__WHAT IS NEEDED__:
What you return should be only the lines in the entries below between the one holding "Part of a corpus" and the one holding "In the picture (353, 193)", ends included, with every picture left out.

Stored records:
◆ ◆ ◆ ◆ ◆ ◆ ◆
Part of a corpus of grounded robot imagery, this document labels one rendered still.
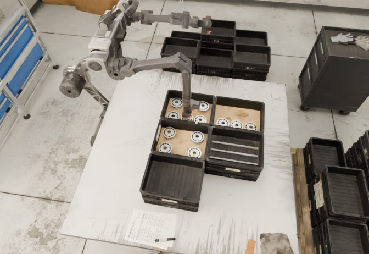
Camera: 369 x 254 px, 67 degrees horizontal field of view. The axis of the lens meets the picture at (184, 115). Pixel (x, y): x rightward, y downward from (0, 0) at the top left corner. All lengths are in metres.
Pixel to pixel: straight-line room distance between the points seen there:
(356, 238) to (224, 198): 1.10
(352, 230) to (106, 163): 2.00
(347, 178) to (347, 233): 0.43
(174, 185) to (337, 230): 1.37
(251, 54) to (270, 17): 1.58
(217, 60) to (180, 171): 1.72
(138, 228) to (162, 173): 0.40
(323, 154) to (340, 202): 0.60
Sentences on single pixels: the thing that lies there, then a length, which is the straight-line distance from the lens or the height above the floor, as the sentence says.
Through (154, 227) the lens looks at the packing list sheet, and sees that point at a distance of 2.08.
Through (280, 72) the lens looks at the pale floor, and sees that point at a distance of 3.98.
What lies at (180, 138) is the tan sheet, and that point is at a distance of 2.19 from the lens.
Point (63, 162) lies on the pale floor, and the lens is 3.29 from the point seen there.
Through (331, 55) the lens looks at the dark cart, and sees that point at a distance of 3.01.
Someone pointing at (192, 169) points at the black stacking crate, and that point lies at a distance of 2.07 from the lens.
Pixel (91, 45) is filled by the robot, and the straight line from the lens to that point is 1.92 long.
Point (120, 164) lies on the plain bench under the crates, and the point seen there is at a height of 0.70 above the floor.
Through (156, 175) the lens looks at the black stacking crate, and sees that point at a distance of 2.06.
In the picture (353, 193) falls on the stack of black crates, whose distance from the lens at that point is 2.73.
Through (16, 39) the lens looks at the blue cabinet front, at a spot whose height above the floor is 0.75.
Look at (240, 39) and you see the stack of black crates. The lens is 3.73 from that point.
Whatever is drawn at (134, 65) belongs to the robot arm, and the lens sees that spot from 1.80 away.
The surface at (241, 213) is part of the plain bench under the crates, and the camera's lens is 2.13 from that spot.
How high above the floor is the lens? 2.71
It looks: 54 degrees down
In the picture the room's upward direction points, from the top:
◆ ◆ ◆ ◆ ◆ ◆ ◆
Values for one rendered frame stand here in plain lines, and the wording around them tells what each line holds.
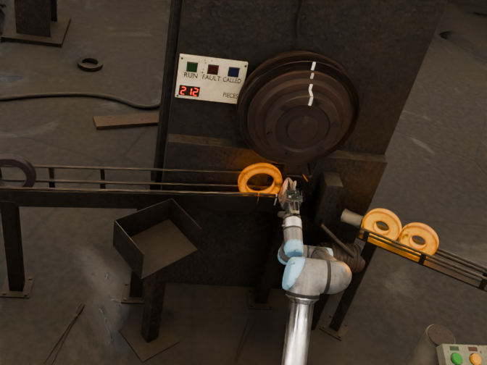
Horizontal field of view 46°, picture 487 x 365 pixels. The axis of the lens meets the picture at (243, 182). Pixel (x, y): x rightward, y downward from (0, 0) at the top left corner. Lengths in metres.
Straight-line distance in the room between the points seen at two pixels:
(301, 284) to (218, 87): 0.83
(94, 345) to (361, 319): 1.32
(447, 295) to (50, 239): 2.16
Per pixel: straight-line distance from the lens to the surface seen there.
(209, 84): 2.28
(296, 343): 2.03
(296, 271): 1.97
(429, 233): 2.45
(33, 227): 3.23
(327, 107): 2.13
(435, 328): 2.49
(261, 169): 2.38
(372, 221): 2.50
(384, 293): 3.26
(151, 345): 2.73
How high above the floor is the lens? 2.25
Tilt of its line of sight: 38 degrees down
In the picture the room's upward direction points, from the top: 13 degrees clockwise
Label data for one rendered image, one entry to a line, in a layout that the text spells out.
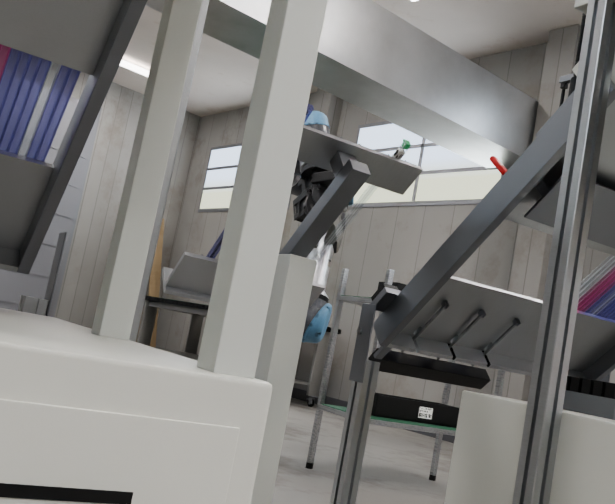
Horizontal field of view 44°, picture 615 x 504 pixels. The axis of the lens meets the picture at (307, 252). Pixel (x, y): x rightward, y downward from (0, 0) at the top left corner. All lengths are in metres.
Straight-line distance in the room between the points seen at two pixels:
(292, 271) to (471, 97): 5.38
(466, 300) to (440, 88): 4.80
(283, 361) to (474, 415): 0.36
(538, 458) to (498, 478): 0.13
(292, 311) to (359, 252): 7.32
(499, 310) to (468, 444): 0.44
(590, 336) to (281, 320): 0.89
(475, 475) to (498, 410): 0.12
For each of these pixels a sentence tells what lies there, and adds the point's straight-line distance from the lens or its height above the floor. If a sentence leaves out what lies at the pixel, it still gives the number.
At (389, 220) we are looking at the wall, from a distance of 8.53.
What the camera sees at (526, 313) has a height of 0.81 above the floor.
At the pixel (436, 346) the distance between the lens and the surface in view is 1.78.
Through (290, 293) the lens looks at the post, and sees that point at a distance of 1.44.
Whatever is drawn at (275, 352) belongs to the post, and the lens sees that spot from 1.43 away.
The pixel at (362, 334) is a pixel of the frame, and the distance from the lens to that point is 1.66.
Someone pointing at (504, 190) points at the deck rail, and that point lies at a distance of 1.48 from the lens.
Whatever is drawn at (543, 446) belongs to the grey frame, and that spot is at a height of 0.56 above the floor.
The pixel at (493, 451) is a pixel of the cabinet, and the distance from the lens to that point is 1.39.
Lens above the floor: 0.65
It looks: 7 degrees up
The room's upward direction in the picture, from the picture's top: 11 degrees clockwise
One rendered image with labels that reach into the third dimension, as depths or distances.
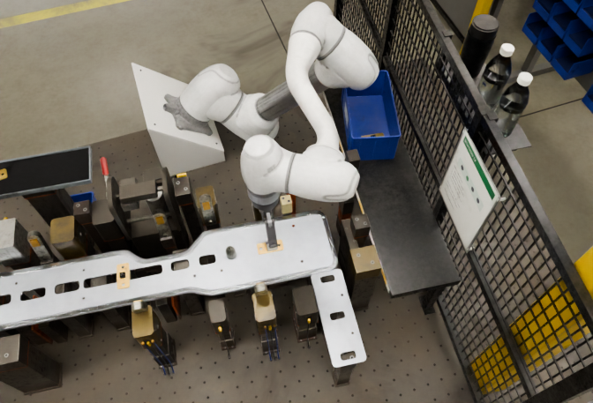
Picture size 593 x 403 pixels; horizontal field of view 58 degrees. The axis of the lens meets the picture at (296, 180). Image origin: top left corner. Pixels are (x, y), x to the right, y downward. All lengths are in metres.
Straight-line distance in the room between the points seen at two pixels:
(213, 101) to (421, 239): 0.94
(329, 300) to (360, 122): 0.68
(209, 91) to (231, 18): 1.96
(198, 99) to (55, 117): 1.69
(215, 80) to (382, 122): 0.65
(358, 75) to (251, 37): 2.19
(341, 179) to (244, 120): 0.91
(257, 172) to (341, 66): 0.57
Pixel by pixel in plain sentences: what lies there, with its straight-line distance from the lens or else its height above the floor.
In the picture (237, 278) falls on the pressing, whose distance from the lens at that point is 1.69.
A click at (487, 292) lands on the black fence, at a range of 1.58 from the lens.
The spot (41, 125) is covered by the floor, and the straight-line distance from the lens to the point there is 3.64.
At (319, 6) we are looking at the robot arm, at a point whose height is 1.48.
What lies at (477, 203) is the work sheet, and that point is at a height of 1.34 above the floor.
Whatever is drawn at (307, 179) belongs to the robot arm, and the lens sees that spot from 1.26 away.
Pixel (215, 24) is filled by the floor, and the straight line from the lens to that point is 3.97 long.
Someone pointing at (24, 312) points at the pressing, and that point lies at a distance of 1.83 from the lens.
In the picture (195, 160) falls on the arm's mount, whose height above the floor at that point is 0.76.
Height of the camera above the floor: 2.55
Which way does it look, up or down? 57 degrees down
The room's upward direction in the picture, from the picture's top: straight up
◆ ◆ ◆ ◆ ◆ ◆ ◆
__TASK OUTPUT__:
Part of a corpus of grounded robot imagery, this document labels one rendered still.
Camera: 369 x 254 px, 67 degrees horizontal field of view. The axis of the lens meets the picture at (184, 115). Pixel (x, y): x rightward, y downward from (0, 0) at the top left corner. All lengths are in metres.
Pixel to pixel: straight-line room distance between the points seen there:
(356, 238) to (224, 198): 1.10
(352, 230) to (106, 163): 2.00
(347, 178) to (347, 233): 0.43
(174, 185) to (337, 230): 1.37
(251, 54) to (270, 17): 1.58
(217, 60) to (180, 171): 1.72
(138, 228) to (162, 173): 0.40
(323, 154) to (340, 202): 0.60
Sentences on single pixels: the thing that lies there, then a length, which is the straight-line distance from the lens or the height above the floor, as the sentence says.
Through (154, 227) the lens looks at the packing list sheet, and sees that point at a distance of 2.08.
Through (280, 72) the lens looks at the pale floor, and sees that point at a distance of 3.98.
What lies at (180, 138) is the tan sheet, and that point is at a distance of 2.19 from the lens.
Point (63, 162) lies on the pale floor, and the lens is 3.29 from the point seen there.
Through (331, 55) the lens looks at the dark cart, and sees that point at a distance of 3.01.
Someone pointing at (192, 169) points at the black stacking crate, and that point lies at a distance of 2.07 from the lens.
Pixel (91, 45) is filled by the robot, and the straight line from the lens to that point is 1.92 long.
Point (120, 164) lies on the plain bench under the crates, and the point seen there is at a height of 0.70 above the floor.
Through (156, 175) the lens looks at the black stacking crate, and sees that point at a distance of 2.06.
In the picture (353, 193) falls on the stack of black crates, whose distance from the lens at that point is 2.73.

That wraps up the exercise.